Transcribe the listing underneath, keeping each word exact and omitting the images.
======== WORKING DATA
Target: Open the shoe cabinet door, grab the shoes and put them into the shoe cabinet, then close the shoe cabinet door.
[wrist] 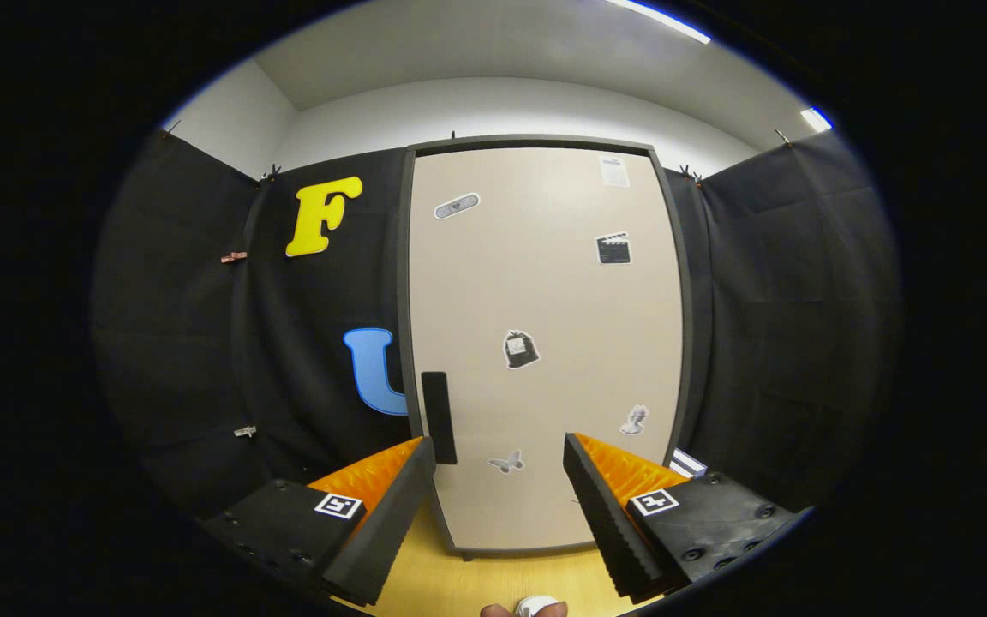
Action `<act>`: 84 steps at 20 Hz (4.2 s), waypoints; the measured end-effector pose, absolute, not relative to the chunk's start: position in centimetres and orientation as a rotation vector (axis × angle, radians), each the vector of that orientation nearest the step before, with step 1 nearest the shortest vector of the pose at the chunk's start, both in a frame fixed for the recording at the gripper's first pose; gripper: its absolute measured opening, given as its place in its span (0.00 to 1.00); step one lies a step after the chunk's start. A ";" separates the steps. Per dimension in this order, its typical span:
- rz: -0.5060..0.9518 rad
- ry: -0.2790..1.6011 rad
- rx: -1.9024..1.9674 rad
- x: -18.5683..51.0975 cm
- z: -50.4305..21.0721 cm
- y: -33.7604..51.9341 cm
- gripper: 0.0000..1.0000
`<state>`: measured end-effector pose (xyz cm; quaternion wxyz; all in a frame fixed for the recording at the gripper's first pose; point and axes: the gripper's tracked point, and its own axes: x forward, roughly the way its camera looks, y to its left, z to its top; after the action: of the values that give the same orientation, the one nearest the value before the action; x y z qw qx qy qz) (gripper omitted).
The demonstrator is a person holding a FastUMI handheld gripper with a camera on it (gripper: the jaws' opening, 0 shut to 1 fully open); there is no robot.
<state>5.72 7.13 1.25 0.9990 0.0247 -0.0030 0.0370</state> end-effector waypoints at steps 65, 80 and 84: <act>0.084 0.054 0.039 -3.7 -3.1 -12.6 0.13; 0.033 0.032 0.061 -5.3 -1.6 -22.0 0.08; -0.013 0.032 0.017 -5.5 -1.5 -22.3 0.09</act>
<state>-5.48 -22.32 -1.51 0.9998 0.0084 0.0158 -0.0064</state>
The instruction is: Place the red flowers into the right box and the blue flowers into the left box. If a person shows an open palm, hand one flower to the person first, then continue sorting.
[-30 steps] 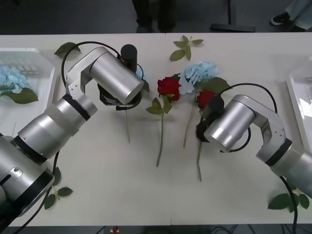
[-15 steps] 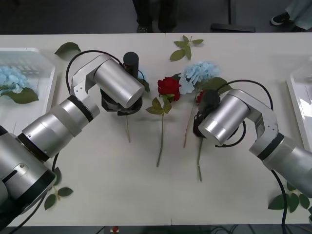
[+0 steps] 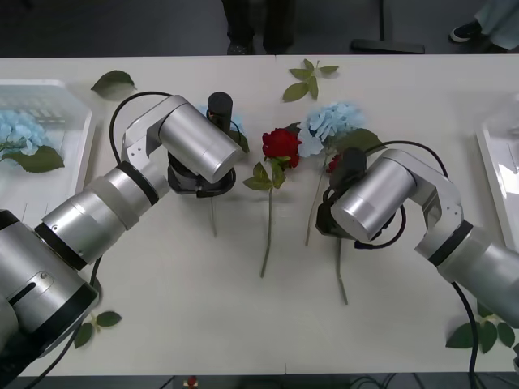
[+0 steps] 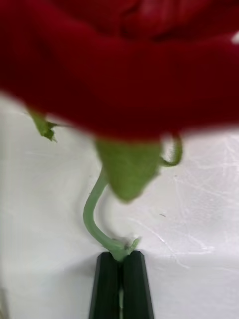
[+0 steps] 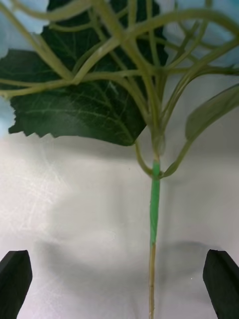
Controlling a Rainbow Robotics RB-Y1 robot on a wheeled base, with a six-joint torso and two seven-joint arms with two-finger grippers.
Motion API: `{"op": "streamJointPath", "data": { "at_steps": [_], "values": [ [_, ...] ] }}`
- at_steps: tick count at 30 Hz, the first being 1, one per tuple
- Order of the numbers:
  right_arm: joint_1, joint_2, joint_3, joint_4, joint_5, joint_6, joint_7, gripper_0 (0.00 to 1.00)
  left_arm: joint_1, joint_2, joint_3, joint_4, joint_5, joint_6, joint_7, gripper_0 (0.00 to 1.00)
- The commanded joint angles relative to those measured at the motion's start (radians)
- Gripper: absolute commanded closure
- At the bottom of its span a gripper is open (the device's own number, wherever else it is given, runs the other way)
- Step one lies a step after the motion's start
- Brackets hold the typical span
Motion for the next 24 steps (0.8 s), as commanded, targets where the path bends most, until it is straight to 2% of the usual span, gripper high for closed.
{"op": "streamJointPath", "data": {
  "at_steps": [1, 10, 15, 20, 21, 23, 24],
  "values": [
    [-0.003, -0.012, 0.009, 0.051, -0.008, -0.022, -0.066, 1.00, -0.037, -0.014, 0.000, -0.005, 0.003, 0.011, 0.024, 0.00],
    [-0.006, -0.041, 0.009, 0.036, -0.014, -0.023, -0.062, 1.00, -0.037, -0.016, -0.001, 0.004, 0.014, 0.017, 0.028, 0.00],
    [-0.025, -0.140, -0.022, -0.091, -0.097, 0.070, -0.056, 1.00, -0.037, -0.024, 0.000, 0.020, 0.015, 0.014, 0.030, 0.00],
    [-0.052, -0.268, -0.098, -0.234, -0.244, 0.190, -0.048, 1.00, -0.037, -0.033, 0.000, 0.020, 0.014, 0.015, 0.034, 0.00],
    [-0.060, -0.301, -0.123, -0.265, -0.281, 0.217, -0.043, 1.00, -0.036, -0.034, -0.001, 0.020, 0.014, 0.017, 0.031, 0.05],
    [-0.068, -0.351, -0.161, -0.305, -0.339, 0.256, -0.039, 1.00, -0.037, -0.036, -0.001, 0.020, 0.014, 0.020, 0.033, 0.29],
    [-0.071, -0.380, -0.189, -0.331, -0.371, 0.280, -0.034, 1.00, -0.036, -0.036, -0.001, 0.020, 0.014, 0.021, 0.031, 0.47]
  ]
}}
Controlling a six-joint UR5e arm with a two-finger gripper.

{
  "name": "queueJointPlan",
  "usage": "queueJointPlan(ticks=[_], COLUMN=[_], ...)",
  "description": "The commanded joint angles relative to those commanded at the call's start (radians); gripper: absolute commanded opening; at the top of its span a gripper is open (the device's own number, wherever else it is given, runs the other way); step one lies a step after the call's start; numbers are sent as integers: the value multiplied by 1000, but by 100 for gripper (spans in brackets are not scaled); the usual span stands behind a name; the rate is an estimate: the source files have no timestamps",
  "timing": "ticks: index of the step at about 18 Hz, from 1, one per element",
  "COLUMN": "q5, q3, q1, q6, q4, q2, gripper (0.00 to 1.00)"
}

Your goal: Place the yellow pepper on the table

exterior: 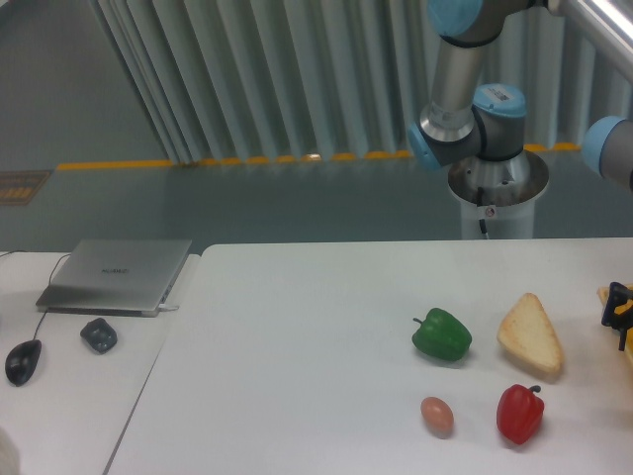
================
EXERCISE ANSWER -
Target: Open the shoe cabinet door, grab the shoes and put them into the shoe cabinet, then close the shoe cabinet door.
[wrist] 
Action `<act>`: 84 steps at 20 Hz (4.2 s), waypoints; the measured end-effector pose, absolute, not relative to the chunk's start: position in centimetres and orientation as a rotation vector (axis × angle, radians), each the vector of that orientation nearest the step before, with step 1 nearest the shortest vector of the pose at the chunk's start, both in a frame fixed for the recording at the gripper's first pose; gripper: its absolute measured opening, given as its place in its span (0.00 to 1.00); step one lies a step after the chunk's start. A ";" separates the steps. Per dimension in this order, its typical span:
- rz: -0.5060..0.9518 rad
- ry: -0.2790..1.6011 rad
- rx: -1.9024..1.9674 rad
- x: -18.5683..51.0975 cm
- z: -50.4305..21.0721 cm
- y: -33.7604..51.9341 cm
- gripper: 0.0000..1.0000
`<state>`: measured end-effector pose (xyz cm; quaternion wxyz; all in a frame fixed for the recording at the gripper's first pose; point and axes: the gripper's tracked point, and its own axes: x forward, roughly the way its camera looks, y to its left, z to its top; after the action: of the values that give the same orientation, the one nearest the value before the action; x y z qw qx qy qz) (gripper omitted).
The demonstrator is a person holding a FastUMI handheld gripper with a camera on it (gripper: the jaws' opening, 0 shut to 1 fully open); there is no robot.
<state>5.72 7.13 1.25 0.9990 0.0247 -0.0030 0.0370</state> end-effector waypoints at steps 65, 80 and 84: <act>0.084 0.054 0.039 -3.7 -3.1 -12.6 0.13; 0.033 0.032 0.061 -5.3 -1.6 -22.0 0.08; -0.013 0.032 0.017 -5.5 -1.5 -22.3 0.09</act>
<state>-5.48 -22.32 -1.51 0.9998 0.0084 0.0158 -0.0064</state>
The instruction is: Place the red flowers into the right box and the blue flowers into the left box. If a person shows an open palm, hand one flower to the person first, then continue sorting.
[-30 steps] 
[-15 steps] 
[+0 steps] 
[+0 steps] 
[+0 steps] 
Controlling a Rainbow Robotics RB-Y1 robot on a wheeled base, with a six-joint torso and two seven-joint arms with two-finger grippers.
Motion API: `{"op": "streamJointPath", "data": { "at_steps": [_], "values": [ [_, ...] ] }}`
- at_steps: tick count at 30 Hz, the first being 1, one per tuple
- Order of the numbers:
  right_arm: joint_1, joint_2, joint_3, joint_4, joint_5, joint_6, joint_7, gripper_0 (0.00 to 1.00)
  left_arm: joint_1, joint_2, joint_3, joint_4, joint_5, joint_6, joint_7, gripper_0 (0.00 to 1.00)
- The commanded joint angles relative to those measured at the motion's start (radians)
- Gripper: absolute commanded closure
- At the bottom of its span a gripper is open (the device's own number, wherever else it is given, runs the other way)
- Step one lies a step after the motion's start
- Brackets hold the typical span
Motion for the next 24 steps (0.8 s), as commanded, targets where the path bends most, until it is straight to 2% of the usual span, gripper high for closed.
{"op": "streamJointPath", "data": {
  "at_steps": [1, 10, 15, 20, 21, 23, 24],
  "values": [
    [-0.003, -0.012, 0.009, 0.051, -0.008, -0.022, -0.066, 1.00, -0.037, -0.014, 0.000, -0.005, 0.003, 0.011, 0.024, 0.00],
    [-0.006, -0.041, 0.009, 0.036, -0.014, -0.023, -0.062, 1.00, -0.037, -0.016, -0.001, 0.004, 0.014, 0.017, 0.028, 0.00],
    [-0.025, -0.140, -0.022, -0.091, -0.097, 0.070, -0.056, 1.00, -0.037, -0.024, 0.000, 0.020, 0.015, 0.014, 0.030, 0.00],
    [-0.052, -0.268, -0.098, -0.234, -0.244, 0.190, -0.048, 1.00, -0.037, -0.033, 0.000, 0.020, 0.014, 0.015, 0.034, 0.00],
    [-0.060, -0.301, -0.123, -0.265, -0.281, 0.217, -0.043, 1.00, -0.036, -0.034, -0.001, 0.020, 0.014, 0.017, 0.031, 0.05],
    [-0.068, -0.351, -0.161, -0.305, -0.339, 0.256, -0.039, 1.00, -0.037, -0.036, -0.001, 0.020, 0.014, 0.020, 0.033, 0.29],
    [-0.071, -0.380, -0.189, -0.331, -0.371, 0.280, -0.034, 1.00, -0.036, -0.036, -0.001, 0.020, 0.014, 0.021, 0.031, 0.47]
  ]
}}
Controlling a six-joint UR5e arm with a two-finger gripper.

{
  "name": "queueJointPlan",
  "usage": "queueJointPlan(ticks=[_], COLUMN=[_], ...)",
  "description": "The commanded joint angles relative to those commanded at the call's start (radians); gripper: absolute commanded opening; at the top of its span a gripper is open (the device's own number, wherever else it is given, runs the other way); step one lies a step after the call's start; numbers are sent as integers: the value multiplied by 1000, but by 100 for gripper (spans in brackets are not scaled); the usual span stands behind a name; the rate is an estimate: the source files have no timestamps",
  "timing": "ticks: index of the step at about 18 Hz, from 1, one per element",
  "COLUMN": "q5, q3, q1, q6, q4, q2, gripper (0.00 to 1.00)"
}

Your goal: Place the yellow pepper on the table

exterior: 

The answer requires nothing further.